A WSN designer who takes into account all the design issues deals with more than one non-linear objective functions or design criteria which should be optimized simultaneously. Therefore, the focus of the problem is how to find many near-optimal non-dominated solutions in a practically acceptable computational time (Jourdan & de Weck, 2004) (Weise, 2006) (Ferentinos & Tsiligiridis, 2007). There are several interesting approaches to tackling such problems, but one of the most powerful heuristics, which is also appropriate to apply in the multi-objective optimization problem, is based on genetic algorithms (GA) (Ferentinos & Tsiligiridis, 2007).

Key Terms in this Chapter

Wireless Sensor Networks: A network of spatially distributed devices using sensors to monitor conditions at different locations, such as temperature, sound, pressure, etc.

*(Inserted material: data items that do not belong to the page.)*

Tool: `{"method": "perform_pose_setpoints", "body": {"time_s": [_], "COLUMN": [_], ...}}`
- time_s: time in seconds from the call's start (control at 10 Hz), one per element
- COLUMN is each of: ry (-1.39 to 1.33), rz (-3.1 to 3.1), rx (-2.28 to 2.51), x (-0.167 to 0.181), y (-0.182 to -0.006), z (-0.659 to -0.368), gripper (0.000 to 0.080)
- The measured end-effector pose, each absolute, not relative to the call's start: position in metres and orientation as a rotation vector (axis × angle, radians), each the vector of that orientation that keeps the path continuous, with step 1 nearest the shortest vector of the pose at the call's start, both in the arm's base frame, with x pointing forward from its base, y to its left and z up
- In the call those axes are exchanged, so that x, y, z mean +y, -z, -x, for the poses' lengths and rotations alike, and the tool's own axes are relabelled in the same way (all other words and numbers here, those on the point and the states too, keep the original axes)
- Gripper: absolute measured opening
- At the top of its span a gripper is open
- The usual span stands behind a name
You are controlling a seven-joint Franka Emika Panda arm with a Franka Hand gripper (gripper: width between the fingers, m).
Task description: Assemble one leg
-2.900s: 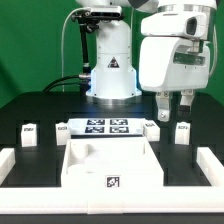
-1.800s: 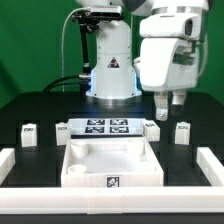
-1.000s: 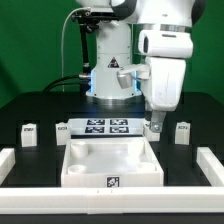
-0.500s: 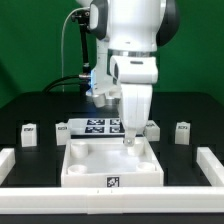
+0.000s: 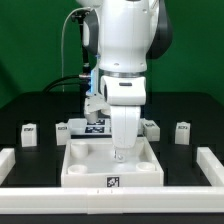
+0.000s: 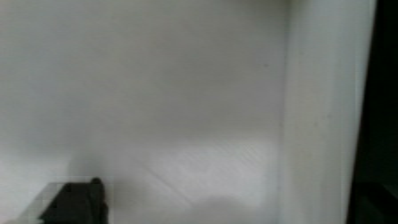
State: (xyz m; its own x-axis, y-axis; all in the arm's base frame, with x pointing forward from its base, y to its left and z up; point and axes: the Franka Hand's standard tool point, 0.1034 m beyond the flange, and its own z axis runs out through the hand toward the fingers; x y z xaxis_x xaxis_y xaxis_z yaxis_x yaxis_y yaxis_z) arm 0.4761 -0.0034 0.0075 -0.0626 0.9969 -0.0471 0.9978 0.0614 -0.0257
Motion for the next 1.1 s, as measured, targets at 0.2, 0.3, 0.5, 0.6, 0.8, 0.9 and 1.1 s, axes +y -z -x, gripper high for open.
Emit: {"method": "perform_pose_setpoints", "body": {"time_s": [0.2, 0.3, 0.5, 0.6, 0.8, 0.9, 1.1], "ry": [0.080, 0.080, 0.081, 0.081, 0.076, 0.076, 0.076], "rz": [-2.140, -2.140, -2.140, -2.140, -2.140, -2.140, -2.140], "rx": [2.276, 2.276, 2.276, 2.277, 2.273, 2.273, 2.273], "x": [-0.0032, -0.0032, -0.0032, -0.0032, -0.0033, -0.0033, -0.0033], "y": [-0.0075, -0.0074, -0.0073, -0.0073, -0.0080, -0.0080, -0.0080], "z": [-0.4760, -0.4757, -0.4756, -0.4755, -0.4767, -0.4767, -0.4767], "gripper": [0.0514, 0.0514, 0.0241, 0.0241, 0.0059, 0.0059, 0.0059]}}
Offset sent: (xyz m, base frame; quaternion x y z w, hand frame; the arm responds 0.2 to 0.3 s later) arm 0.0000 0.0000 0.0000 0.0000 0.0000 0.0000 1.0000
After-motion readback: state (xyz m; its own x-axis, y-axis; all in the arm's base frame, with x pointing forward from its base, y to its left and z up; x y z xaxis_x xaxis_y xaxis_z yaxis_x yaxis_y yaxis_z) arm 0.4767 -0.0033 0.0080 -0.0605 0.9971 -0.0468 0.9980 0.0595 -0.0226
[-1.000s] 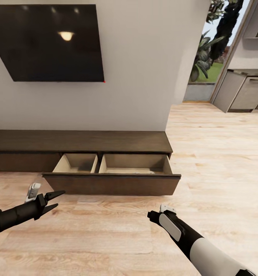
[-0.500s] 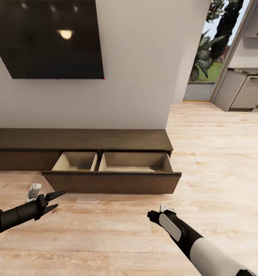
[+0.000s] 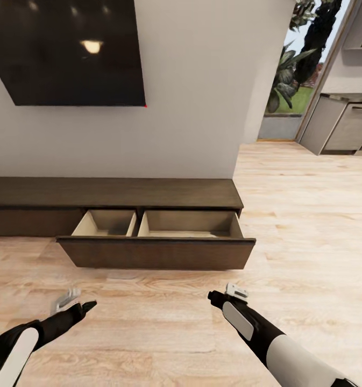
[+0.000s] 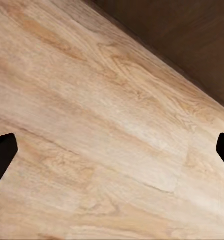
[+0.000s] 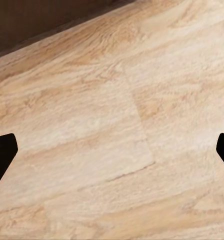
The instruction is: Place each of the two pumpkins and all three candles from the living room inside a cabinet in the living room (use any cabinet), then make sure every cabinet is closed, and position the cauldron so it is next to a table in the living room.
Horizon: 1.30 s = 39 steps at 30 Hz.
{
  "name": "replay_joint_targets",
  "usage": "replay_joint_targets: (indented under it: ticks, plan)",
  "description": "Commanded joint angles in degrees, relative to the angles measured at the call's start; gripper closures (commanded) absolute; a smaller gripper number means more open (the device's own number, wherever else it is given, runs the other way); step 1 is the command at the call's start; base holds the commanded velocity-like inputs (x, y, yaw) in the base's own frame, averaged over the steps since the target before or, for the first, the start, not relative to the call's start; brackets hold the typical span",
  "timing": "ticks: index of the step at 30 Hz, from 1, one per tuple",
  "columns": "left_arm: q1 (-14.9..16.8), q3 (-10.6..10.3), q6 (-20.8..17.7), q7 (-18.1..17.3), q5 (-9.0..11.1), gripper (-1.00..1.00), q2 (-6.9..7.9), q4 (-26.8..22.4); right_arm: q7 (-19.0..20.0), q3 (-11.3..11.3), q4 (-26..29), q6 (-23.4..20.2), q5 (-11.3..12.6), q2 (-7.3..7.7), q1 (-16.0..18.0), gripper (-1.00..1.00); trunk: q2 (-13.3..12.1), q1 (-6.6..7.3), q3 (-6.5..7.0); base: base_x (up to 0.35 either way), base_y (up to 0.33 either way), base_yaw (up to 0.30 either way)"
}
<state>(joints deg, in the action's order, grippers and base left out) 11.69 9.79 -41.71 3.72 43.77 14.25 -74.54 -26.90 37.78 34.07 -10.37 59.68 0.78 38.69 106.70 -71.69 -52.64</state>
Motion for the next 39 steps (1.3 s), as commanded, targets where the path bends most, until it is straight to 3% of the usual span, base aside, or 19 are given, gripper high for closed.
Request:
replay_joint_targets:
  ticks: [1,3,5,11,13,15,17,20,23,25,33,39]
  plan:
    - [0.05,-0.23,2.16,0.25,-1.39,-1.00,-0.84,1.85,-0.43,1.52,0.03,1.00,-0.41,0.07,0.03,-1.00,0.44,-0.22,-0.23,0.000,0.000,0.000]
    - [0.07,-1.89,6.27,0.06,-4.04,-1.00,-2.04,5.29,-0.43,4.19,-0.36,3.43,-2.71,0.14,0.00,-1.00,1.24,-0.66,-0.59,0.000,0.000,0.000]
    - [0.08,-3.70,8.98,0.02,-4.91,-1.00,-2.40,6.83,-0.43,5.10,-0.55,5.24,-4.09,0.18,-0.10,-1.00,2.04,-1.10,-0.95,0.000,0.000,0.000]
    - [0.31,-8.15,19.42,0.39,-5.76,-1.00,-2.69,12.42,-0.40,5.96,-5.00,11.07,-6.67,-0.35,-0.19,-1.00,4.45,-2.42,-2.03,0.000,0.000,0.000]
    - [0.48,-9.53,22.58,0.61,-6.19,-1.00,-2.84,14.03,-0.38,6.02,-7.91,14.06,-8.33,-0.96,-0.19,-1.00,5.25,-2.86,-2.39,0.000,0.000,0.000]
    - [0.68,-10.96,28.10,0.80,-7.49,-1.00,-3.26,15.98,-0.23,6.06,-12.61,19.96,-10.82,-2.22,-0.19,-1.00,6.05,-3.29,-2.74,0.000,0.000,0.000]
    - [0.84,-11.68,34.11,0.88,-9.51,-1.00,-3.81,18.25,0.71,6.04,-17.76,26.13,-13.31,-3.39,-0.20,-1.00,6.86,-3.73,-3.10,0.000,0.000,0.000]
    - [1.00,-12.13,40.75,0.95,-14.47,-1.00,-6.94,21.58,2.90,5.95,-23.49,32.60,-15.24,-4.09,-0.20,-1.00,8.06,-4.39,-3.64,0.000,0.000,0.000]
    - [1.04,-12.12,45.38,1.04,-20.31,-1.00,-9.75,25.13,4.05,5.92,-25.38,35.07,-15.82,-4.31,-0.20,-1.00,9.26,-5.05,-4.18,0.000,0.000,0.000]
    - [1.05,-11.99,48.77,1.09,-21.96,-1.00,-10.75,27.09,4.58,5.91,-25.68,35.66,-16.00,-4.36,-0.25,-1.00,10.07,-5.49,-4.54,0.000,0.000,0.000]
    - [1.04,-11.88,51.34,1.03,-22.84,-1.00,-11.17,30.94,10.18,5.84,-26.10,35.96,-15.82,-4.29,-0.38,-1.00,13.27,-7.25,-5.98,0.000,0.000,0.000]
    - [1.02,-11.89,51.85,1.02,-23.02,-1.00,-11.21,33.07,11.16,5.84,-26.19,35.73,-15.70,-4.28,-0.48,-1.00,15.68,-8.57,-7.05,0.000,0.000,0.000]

Network Lifetime: Time until the first sensor node or group of sensor nodes in the network runs out of energy.

Cluster-Based Architecture: Sensor networks architecture where communication occurs between sensors of a cluster and a selected cluster head that collects the information obtained by the sensors in its cluster.

Fitness Function: A particular type of objective function that quantifies the optimality of a solution in a genetic algorithm.

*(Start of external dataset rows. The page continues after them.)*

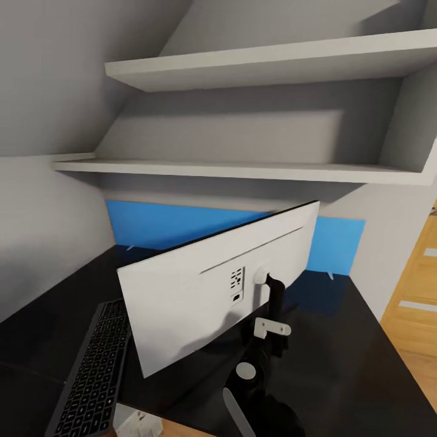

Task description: In the bedroom, organize the workspace by keeping the computer under the desk, ensuring the monitor is on the desk, placing the keyboard on the desk next to the monitor, placing the mouse on the desk next to the keyboard, moving the folder from the swivel chair onto the desk next to the mouse, stacking the notebook on top of the folder with the pen on top of the notebook, and positioning the swivel chair next to the desk.

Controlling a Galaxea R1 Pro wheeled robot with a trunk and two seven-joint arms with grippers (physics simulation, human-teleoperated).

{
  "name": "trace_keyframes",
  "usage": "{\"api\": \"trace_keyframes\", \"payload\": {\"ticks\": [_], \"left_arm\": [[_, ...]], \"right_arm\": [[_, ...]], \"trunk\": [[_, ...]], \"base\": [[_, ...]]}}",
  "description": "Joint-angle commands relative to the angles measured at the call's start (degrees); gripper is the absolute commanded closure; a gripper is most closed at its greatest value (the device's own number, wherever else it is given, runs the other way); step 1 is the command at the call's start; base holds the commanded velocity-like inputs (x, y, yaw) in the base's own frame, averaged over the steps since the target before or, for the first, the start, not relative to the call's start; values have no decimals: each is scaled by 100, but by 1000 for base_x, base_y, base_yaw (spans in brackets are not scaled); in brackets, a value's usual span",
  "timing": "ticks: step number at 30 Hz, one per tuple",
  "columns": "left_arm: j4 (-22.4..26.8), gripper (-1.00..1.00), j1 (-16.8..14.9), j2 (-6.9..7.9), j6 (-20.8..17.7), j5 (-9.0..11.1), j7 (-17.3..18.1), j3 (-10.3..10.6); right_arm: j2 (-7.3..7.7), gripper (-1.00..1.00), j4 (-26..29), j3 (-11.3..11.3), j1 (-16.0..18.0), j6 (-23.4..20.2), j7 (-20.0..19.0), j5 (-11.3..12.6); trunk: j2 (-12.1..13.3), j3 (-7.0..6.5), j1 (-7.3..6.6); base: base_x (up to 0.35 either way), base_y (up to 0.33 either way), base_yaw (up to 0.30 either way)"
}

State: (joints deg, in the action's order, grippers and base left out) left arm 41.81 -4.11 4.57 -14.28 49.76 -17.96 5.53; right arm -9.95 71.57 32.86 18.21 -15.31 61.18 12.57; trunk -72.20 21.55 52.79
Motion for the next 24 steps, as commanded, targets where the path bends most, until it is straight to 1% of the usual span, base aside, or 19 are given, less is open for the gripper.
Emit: {"api": "trace_keyframes", "payload": {"ticks": [1,24], "left_arm": [[12,-100,-2,8,-7,47,-50,35],[12,-100,-2,8,-13,43,-43,45]], "right_arm": [[1,-100,5,10,7,-60,36,17],[8,-100,-108,3,29,-43,43,26]], "trunk": [[-5,7,0],[-5,7,0]], "base": [[1,55,0],[0,12,0]]}}
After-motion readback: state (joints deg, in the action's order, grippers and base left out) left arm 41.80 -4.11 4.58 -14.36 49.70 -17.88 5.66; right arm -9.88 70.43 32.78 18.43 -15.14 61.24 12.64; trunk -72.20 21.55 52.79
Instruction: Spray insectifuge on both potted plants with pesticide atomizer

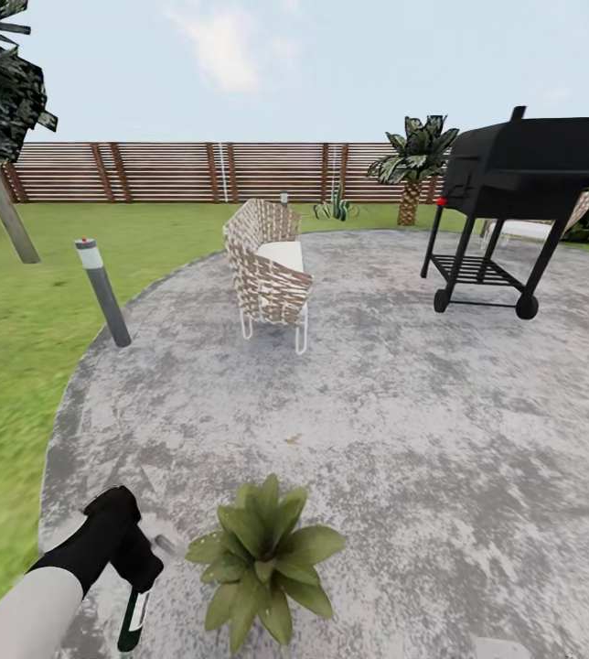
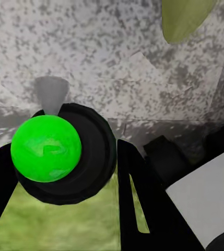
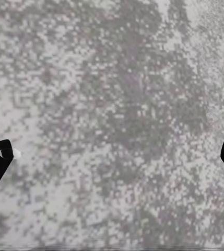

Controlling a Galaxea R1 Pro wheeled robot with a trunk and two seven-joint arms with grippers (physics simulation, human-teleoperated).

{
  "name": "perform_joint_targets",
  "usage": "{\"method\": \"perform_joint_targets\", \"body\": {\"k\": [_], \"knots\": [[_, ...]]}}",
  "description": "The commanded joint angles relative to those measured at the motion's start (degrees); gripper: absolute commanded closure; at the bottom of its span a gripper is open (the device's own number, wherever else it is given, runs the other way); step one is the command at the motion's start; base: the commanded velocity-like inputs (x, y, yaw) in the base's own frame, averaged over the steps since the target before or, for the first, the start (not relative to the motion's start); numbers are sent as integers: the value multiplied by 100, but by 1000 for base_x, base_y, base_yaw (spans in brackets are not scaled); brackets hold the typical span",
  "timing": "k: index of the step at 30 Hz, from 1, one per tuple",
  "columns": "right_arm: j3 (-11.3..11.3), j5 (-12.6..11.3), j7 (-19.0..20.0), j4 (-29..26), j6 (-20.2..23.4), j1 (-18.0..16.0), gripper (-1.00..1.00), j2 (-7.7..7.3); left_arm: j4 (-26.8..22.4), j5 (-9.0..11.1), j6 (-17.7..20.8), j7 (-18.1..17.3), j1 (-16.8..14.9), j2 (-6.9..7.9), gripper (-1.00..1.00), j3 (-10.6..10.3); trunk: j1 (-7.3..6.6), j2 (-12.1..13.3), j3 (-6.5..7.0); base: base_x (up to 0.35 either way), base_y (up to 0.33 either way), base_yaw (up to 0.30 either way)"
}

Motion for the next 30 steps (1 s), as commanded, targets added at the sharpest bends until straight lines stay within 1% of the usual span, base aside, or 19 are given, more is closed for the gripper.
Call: {"method": "perform_joint_targets", "body": {"k": [1, 4, 6, 8, 11, 13, 16, 24, 28, 29, 30], "knots": [[-48, 60, -8, 9, -20, -2, -100, -6, -9, -48, 38, -55, -2, -22, 100, -4, -4, -2, -5, -251, -145, 11], [-48, 64, -10, 11, -21, 2, -100, -26, -10, -52, 42, -59, -2, -84, 100, -9, -4, -2, -5, -190, -205, 4], [-48, 64, -15, 11, -27, 3, -100, -29, -10, -59, 39, -54, -1, -100, 100, -12, -4, -2, -5, -66, -116, 1], [-48, 66, -17, 11, -29, 3, -100, -29, -9, -80, 36, -37, -1, -60, 100, -4, -4, -2, -5, -16, -28, 0], [-48, 60, -17, 7, -25, 3, -100, -25, -10, -89, 33, -21, 6, 88, 100, 14, -4, -2, -5, -3, -5, 0], [-48, 60, -17, 4, -23, 3, -100, -10, -18, -80, 40, -24, 5, 144, 100, 16, -4, -2, -5, 0, -1, 0], [-48, 58, -17, -4, -22, 3, -100, 16, -49, -82, 63, -33, -6, 169, 100, 17, -4, -2, -6, 0, 0, 0], [-57, 51, -17, -15, -22, 3, -100, 14, -17, -123, 82, -9, -8, 180, 100, 17, 172, -323, -213, 0, 0, 0], [-57, 53, -17, -15, -22, 3, -100, 11, -3, -120, 79, 0, 12, 236, 100, 17, 260, -484, -317, 0, 0, 0], [-57, 57, -17, -15, -22, 3, -100, 7, 33, -106, 79, 1, 51, 275, 100, 17, 260, -484, -319, 0, 0, 0], [-57, 58, -17, -15, -22, 3, -100, 7, 55, -90, 79, -6, 87, 282, 100, 17, 260, -484, -319, 0, 0, 0]]}}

Sensor Node: Network node with components for sensing, data processing and communication.

Energy Parameters: Parameters that affect the battery consumption of the sensors, including the energy consumed due to sensing, communication and computational tasks.

Mutation: The occasional (low probability) alteration of a bit position.

Crossover: Genetic operator used to vary the programming of a chromosome or chromosomes from one generation to the next.

Genetic Algorithms: Search technique used in computing to find true or approximate solutions to optimization and search problems.

Cluster Head: Sensor node responsible for gathering data of a sensor cluster and transmitting them to the sink node.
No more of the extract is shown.